- **PROBLEM**:
The answer consists solely of the listing's lines from the first through the line containing "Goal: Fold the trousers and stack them", each reproduced exactly.

- **DATA EXCERPT**:
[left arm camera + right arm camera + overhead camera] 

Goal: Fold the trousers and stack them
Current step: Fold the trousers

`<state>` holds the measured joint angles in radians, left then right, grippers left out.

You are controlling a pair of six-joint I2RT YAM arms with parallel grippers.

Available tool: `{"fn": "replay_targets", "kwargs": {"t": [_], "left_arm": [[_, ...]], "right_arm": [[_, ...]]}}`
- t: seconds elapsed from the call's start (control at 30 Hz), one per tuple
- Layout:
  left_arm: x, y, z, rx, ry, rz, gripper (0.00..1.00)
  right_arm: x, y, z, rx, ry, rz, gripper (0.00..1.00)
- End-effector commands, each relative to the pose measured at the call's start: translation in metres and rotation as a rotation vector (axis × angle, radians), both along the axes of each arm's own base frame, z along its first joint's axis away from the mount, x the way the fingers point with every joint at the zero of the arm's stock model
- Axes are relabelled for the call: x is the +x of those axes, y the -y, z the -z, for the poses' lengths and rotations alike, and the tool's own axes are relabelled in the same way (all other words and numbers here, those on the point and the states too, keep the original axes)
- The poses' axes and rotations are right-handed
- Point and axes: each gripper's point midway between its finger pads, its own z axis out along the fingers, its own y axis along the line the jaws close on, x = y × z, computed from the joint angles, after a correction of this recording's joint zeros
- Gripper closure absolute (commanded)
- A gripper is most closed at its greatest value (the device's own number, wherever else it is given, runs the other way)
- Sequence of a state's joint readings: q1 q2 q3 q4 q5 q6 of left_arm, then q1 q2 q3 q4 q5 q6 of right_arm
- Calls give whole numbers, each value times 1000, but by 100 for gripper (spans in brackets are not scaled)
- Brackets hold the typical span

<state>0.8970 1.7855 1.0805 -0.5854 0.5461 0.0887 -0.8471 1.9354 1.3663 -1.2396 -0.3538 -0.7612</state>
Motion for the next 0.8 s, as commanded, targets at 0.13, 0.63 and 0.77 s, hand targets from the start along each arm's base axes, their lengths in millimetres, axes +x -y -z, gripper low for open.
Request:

- **WRITTEN RESPONSE**:
[left arm camera + right arm camera + overhead camera] 

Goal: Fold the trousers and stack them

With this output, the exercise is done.